Discussion: NVIDIA Display Driver (nvlddmkm.sys) DPC Latency

Status
Not open for further replies.

Hellbovine

Well-Known Member
Note: This post summarizes the entire thread so you do not have to read over 700 replies!

UPDATE (AUGUST 11TH, 2023)
You are probably reading this because you used LatencyMon and it revealed an issue in the Nvidia graphics driver. Everything you need to know is contained in this post, so keep reading. This thread started as an IRQ conflict, but evolved as we learned more, and eventually resulted in the discovery of several bugs causing high latency, which reveals itself in the form of stutters, freezes, crashing, and audio problems.

After months of research and testing, this thread prompted Nvidia and Microsoft to finally acknowledge these issues, which have plagued gamers and audio enthusiasts for many years. This thread also resulted in the creation of a guide that helps people optimize their computers for lower latency. It is important that we make a distinction here because half of these Deferred Procedure Call (DPC) issues are due to Nvidia and Microsoft bugs, while the other half come from computers that need optimizing.

The purpose of this thread was to identify the cause of the malfunctioning nvlddmkm.sys driver and find a tweak to mitigate it. While there were no reliable fixes discovered, Nvidia later added it to their open issues tracker, so we then waited for their response. Several updates were released to fix various bugs, and then an update specifically for the 3xxx series (Ampere architecture) was included because those cards had additional issues that were making the latency even worse. These fixes are included in drivers dated July 18th, 2023 or newer, and while legacy cards still receive security updates, it is unlikely they will get any other fixes, such as those related to DPC latency.

Other problems affecting Nvidia were bugs in the Desktop Window Manager (DWM) and Timeout Detection and Recovery (TDR) features. Microsoft has several preview fixes (link1, link2, link3, link4) for these, but it may be a while before they are available to everyone, and additional updates might be needed after the public has a chance to provide feedback. If the updates are finalized in time, they will be included in the ISO images (link5, link6) that Microsoft posts near the end of each year, and the best advice would be to do a clean install of Windows using those updated builds, and the latest Nvidia driver. Only Windows 10 and 11 will be receiving these updates.

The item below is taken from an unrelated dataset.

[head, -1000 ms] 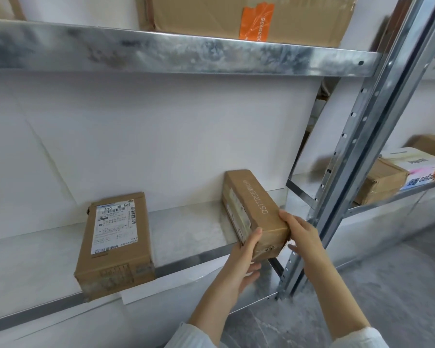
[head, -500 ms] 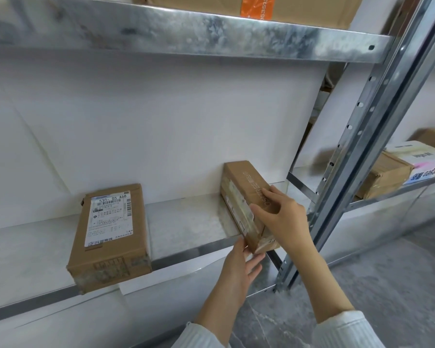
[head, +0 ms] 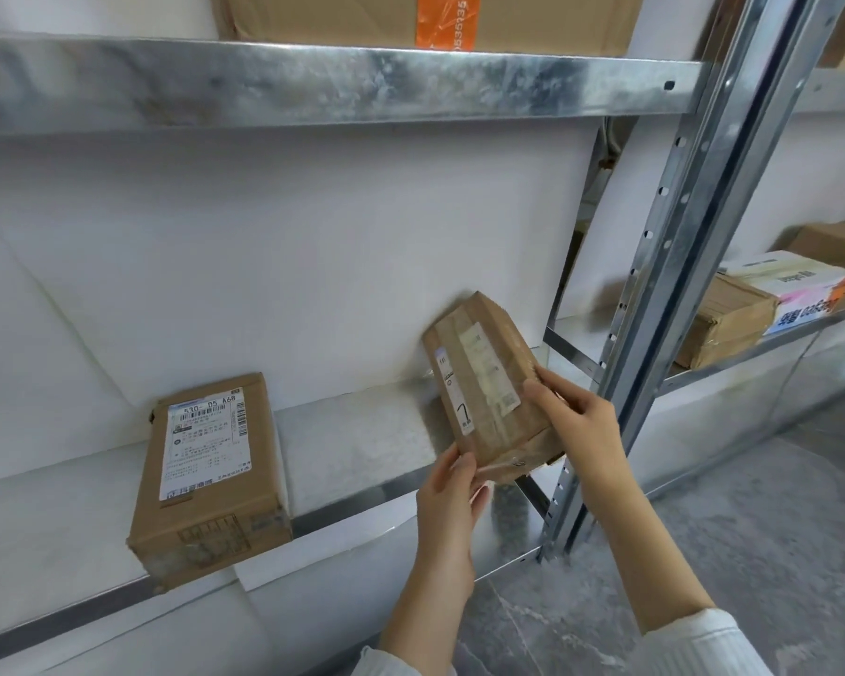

For all other DPC issues, solutions have existed forever in the form of tweaking a computer for more performance. The Gaming Lounge (link7) has a huge list of important information regarding this. The takeaway here is to optimize, which means learning how to cleanly install the operating system, properly installing drivers and firmware, adjusting the BIOS for low latency, and using NTLite to slim down Windows.

Hopefully the Nvidia driver will be fully resolved by the start of 2024, but if the issues persist then all we can do is encourage everyone to submit support tickets to Nvidia and the Microsoft Feedback Hub, contact computer and gaming sites to have them write articles about it, and go to social media to continually remind these companies of the problem until it is addressed.

ORIGINAL POST (JULY 15TH, 2022)
LatencyMon reveals that nvlddmkm.sys (Nvidia Graphics driver kernel) has DPC latency spikes up to 800 microseconds fairly frequently. This is an extremely common issue that can be found all over Google, but I have not come across any solutions, except for a nonsensical one.

According to a post at LinusTechTips forum (link) this is happening because the graphics card is sharing an IRQ with a problematic device. On my computer, msinfo32.exe says the graphics card is sharing IRQ 16 with a motherboard USB host controller.

The solution is to force the IRQ to be reassigned, but the steps are extremely clunky. There has to be a better way than this? I already have an idea in mind that I will test tomorrow, where I will go into my BIOS and disable USB ports until I find the ones tied to this controller, and then move hardware around and reinstall Windows. This seems better than doing the steps listed in the solution, but may not help.
 
Last edited:
Or you can also use Nvidia slimmer type programs and most of them have the ability not only to remove a lot of the garbage but add msi as well
 
Thank you for the replies, was a really busy couple of days so I haven't been able to follow-up on anything yet, but I'll check this out when I can get back on my PC.

I did see references to the MSI utility a few times on different forums, but honestly I just assumed they were talking about MSI the motherboard manufacturer, lol. I thought they were talking about like the MSI Afterburner program or whatever it's called :p
 
Thank you for the replies, was a really busy couple of days so I haven't been able to follow-up on anything yet, but I'll check this out when I can get back on my PC.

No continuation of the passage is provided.